REQUIRED WORK:
Would you write out the full listing exactly, without any pictures?

DATASET SECTION:
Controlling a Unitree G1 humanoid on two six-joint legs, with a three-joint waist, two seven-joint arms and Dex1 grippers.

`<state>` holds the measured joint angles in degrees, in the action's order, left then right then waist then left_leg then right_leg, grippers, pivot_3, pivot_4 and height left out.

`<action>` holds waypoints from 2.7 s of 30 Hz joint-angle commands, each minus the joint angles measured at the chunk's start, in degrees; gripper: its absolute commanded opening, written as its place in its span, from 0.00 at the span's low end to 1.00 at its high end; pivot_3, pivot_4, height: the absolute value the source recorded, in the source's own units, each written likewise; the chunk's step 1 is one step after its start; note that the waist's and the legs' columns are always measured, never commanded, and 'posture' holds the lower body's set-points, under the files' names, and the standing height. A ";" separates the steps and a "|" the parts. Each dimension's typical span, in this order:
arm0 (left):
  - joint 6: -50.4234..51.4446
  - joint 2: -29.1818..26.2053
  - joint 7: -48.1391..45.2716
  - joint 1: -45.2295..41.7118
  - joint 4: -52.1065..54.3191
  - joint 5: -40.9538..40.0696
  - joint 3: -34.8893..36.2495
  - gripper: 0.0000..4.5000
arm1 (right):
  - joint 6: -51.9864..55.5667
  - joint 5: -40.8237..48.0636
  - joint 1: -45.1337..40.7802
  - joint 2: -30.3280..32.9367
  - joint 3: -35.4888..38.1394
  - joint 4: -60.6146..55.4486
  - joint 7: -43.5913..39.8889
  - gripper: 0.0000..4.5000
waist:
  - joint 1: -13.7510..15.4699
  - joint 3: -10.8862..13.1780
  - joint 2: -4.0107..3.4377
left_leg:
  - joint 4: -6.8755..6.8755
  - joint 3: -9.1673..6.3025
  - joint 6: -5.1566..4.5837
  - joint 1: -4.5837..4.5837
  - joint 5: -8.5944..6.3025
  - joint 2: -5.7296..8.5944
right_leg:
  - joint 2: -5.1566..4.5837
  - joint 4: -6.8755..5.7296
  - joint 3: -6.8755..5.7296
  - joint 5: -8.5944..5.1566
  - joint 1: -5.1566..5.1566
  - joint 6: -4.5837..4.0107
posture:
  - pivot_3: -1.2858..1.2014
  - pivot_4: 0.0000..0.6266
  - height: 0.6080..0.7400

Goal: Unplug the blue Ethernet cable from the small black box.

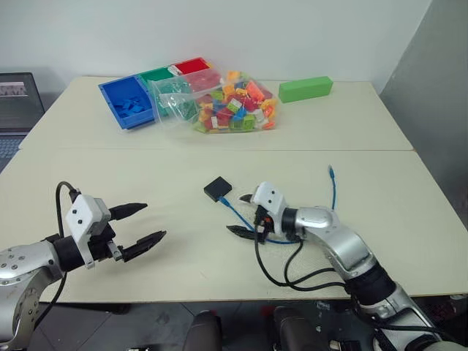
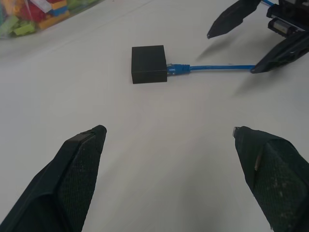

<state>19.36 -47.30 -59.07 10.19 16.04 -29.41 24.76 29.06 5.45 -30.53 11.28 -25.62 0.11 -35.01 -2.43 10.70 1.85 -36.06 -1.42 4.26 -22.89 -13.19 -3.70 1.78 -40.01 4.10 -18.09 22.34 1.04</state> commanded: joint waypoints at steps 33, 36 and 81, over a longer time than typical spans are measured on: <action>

REPLY:
Controlling a Unitree G1 humanoid on two six-joint legs, with a three-joint waist, two seven-joint arms and Dex1 grippers.

`<state>` holds the measured joint angles in degrees, in the action's order, left then right then waist then left_leg then right_leg, grippers, pivot_3, pivot_4 and height left out.

`<action>` holds waypoints from 2.7 s of 30 Hz joint-angle commands, each minus the joint angles measured at the chunk's start, in degrees; gripper: its absolute commanded opening, written as its place in its span, from 0.00 at the span's low end to 1.00 at its high end; pivot_3, pivot_4, height: the absolute value the source recorded, in the source's own units, each written likewise; the chunk's step 1 is one step after its start; note that the waist's and the legs' columns are always measured, never commanded, and 'posture' holds the lower body's set-points, under the files' names, and the standing height. A ";" separates the steps and a "|" the parts. Each dimension's typical span, in this order:
arm0 (left):
  - joint 6: -50.4234..51.4446
  - joint 2: -29.1818..26.2053
  - joint 7: -48.1391..45.2716
  - joint 1: -45.2295..41.7118
  - joint 4: -52.1065..54.3191
  - joint 5: -40.9538..40.0696
  - joint 3: -34.8893..36.2495
  - gripper: 0.0000..4.5000
arm1 (right):
  - joint 6: -51.9864..55.5667
  - joint 5: -40.8237..48.0636
  - joint 1: -45.1337..40.7802
  - joint 2: -30.3280..32.9367
  - joint 3: -35.4888..38.1394
  - joint 4: -60.6146..55.4486
  - joint 7: -43.5913..39.8889
  - gripper: 0.0000..4.5000
waist:
  - joint 1: -13.7510..15.4699
  - joint 3: -10.8862..13.1780
  - joint 2: -4.0107..3.4377
left_leg:
  - joint 4: -6.8755..6.8755
  - joint 3: -9.1673..6.3025
  - joint 6: -5.1566..4.5837
  - joint 1: -4.5837..4.5837
  - joint 5: -8.5944..6.3025
  - joint 2: -5.7296..8.5944
right_leg:
  - joint 2: -5.1566..4.5837
  - joint 4: -6.8755..5.7296
  - joint 3: -6.8755..5.7296
  - joint 5: -8.5944..5.1566
  - joint 1: -5.1566..5.1566
  - joint 6: -4.5837..4.0107
posture:
  - pivot_3: -1.2858..1.2014
  - pivot_4: 0.0000..0.6266
  - height: 0.6080..0.7400

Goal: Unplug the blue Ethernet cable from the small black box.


<state>19.36 -47.30 -59.07 10.19 16.04 -29.41 24.76 29.06 5.45 -30.53 11.28 -25.62 0.11 -35.01 -2.43 10.70 1.85 -36.06 -1.42 4.26 -22.89 -13.19 -3.70 1.78 -40.01 4.10 -18.09 22.34 1.04</state> commanded: joint waypoints at steps 33, 36 and 81, over a longer time than typical spans are measured on: <action>

Nothing else is required for this exercise.